18

I have to use IAR compiller in embedded application (it does not have namespaces, exceptions, multiple/virtual inheritance, templates are bit limited and only C++03 is supported). I can't use parameter pack so I tried to create member function with variadic parameter. I know variadic parameters are generally unsafe. But is safe to use this pointer in va_start macro?

If I use ordinary variadic function it would need a dummy parameter before ... to be able to access remaining parameters. I know variadic macro would not need parameter before ... but I would prefer not to use it. If I use member function it has hidden this parameter before ... so I tried it.:

struct VariadicTestBase{
  virtual void DO(...)=0;
};

struct VariadicTest: public VariadicTestBase{
  virtual void DO(...){
    va_list args;
    va_start(args, this);
    vprintf("%d%d%d\n",args);
    va_end(args);
  }
};

//Now I can do
VariadicTestBase *tst = new VariadicTest;
tst->DO(1,2,3);

tst->DO(1,2,3); prints 123 as expected. But I am not sure if it is not just some random/undefined behavior. I know tst->DO(1,2); would crash just like normal prinf would. I do not mind it.

Rakete1111
  • 47,013
  • 16
  • 123
  • 162
user11373693
  • 183
  • 7
  • 3
    The standard requires the argument to `va_start` to be the rightmost parameter in the parameter list ([\[cstdarg.syn\]](https://eel.is/c++draft/cstdarg.syn#1.sentence-2)). Since `this` is not in the parameter list, I'd say it's undefined behavior. – cpplearner Apr 17 '19 at 14:33
  • From a conceptual standpoint this is strange, since how is the callee supposed to know the number of arguments? The only sane place it can get it from is via `this`, but that means the number of arguments passed isn't a property of the invocation anymore, but of the object itself. That's pretty weird and it's not clear to me that it's a good design... and I'm not sure I've seen that in any language before. – user541686 Apr 17 '19 at 16:15
  • @Mehrdad: Consider a function that accepts an arbitrary number of strings and output their total length followed by their content. If one could get a `va_list` that started with the first string, one could use `va_copy` on that, use one loop that reads all the arguments from the original va_list and adds up the lengths, and then a loop that uses the copied va_list to output all the strings, without having to "special-case" the first string. – supercat Apr 17 '19 at 16:32
  • 1
    @supercat: But in that case you should be making the first string explicit. Varargs would imply that it could be absent, which is clearly not the case, unlike with the arguments that follow, so it really is a special case.

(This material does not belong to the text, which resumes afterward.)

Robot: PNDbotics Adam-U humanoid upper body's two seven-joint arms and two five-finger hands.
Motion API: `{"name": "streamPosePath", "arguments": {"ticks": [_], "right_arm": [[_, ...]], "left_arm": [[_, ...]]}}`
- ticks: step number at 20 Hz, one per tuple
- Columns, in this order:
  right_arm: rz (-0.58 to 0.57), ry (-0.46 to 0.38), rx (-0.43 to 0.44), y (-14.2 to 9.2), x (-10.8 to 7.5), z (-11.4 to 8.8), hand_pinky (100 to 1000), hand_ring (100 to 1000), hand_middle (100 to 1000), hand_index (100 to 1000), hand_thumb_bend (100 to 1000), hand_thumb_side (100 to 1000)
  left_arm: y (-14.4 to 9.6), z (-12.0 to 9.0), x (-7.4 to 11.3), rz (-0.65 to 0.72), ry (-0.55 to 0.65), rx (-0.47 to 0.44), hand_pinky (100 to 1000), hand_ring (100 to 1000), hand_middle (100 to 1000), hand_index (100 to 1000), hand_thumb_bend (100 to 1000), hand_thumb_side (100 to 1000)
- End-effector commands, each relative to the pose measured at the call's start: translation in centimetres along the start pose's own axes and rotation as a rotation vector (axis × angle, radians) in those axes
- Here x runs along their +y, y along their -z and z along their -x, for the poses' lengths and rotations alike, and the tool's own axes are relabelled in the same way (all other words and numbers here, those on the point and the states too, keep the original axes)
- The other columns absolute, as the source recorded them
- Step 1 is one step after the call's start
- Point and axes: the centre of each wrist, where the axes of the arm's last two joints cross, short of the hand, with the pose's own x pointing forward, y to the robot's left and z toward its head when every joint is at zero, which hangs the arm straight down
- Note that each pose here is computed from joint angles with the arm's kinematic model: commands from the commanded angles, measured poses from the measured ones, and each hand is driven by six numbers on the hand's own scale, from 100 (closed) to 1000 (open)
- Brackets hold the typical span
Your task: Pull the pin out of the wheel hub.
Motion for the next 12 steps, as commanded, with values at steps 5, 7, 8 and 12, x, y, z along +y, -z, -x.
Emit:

And practically speaking it helps the compiler raise an error if you forget to specify it. – user541686 Apr 17 '19 at 16:36
  • @Mehrdad: Using a separate explicit argument for the first string pointer require that code make an extra copy of that pointer as well as the `va_list`. Further, any functions that are passed a va_list would need to be passed a first-string pointer in addition to the va_list. Not a terribly huge problem, but the code could be cleaner and more efficient if that weren't required. – supercat Apr 17 '19 at 16:46
  • @supercat: Yes, that's what `sprintf` et al. already do... – user541686 Apr 17 '19 at 16:49
  • @Mehrdad: As another couple considerations: (1) one could legitimately pass zero non-sentinel values, and forgetting the sentinel in the zero-other-items case seems so much less likely than forgetting it in other cases that the validation would be of little value; (2) in some cases where a function receives pointers to two methods, but will use one *only* for purposes of passing it to the second, the code through which the function pointer is passed shouldn't need to know or care about any of its argument types. – supercat Apr 17 '19 at 16:51
  • @Mehrdad: The first two arguments of `sprintf` are processed totally differently from any that follow, so I'm not sure what your point is. – supercat Apr 17 '19 at 16:52
  • @supercat: My point is that they still need to be passed around separately with `va_list` like you said, and that doesn't exactly pose a problem. – user541686 Apr 17 '19 at 16:57
  • @Mehrdad: If the first arguments to `sprintf` weren't processed separately, it would need to fetch them from the `va_list` using different code from everything else. The natural way to write an "output items until sentinel" function, however, would be to process the first item in the same loop as every other. – supercat Apr 17 '19 at 17:08
  • @supercat: Yes that's just `char const *fmt = va_arg(ap, char const *);`. Hardly something anyone loses sleep over. And for the loop it's also not exactly difficult to make it do one extra iteration for the first element and fetch that when `i == 0` or something. I have to say it would be nice if you didn't keep picking pointless arguments with me on StackOverflow though... – user541686 Apr 17 '19 at 17:13
  • @Mehrdad: You asked a question--how one could plausibly use the ability to have all arguments be variadic. I sought to describe a way that could be useful. Not indispensable, perhaps, but somewhat useful. BTW, can you name any languages other than C or C++ which support variadic arguments but require at least one fixed argument? C#, VB.Net, Javascript, and I think Java all allow one to define a function which can usefully accept an arbitrary number of parameters including zero. So far as I can tell, C and C++ are unique in *not* doing so. – supercat Apr 17 '19 at 17:44
  • @supercat: Those languages all pass the length in the background. C and C++ don't impose such overhead for you. And in any case, in none of the cases is the argument length a property of the object whose method is being called. Can you stop arguing please? – user541686 Apr 17 '19 at 17:50
  • I assume you thought of overloading the member function (which could get tricky since it’s `virtual`) or passing a data structure of variable size as the parameter. Is there a reason those aren’t good options? – Davislor Apr 17 '19 at 19:39

4 Answers4

20

Nothing specifies that behaviour in the standard, so this construct just invokes formal Undefined Behaviour. That means that it can work fine in your implementation and cause compilation error or unexpected results in a different implementation.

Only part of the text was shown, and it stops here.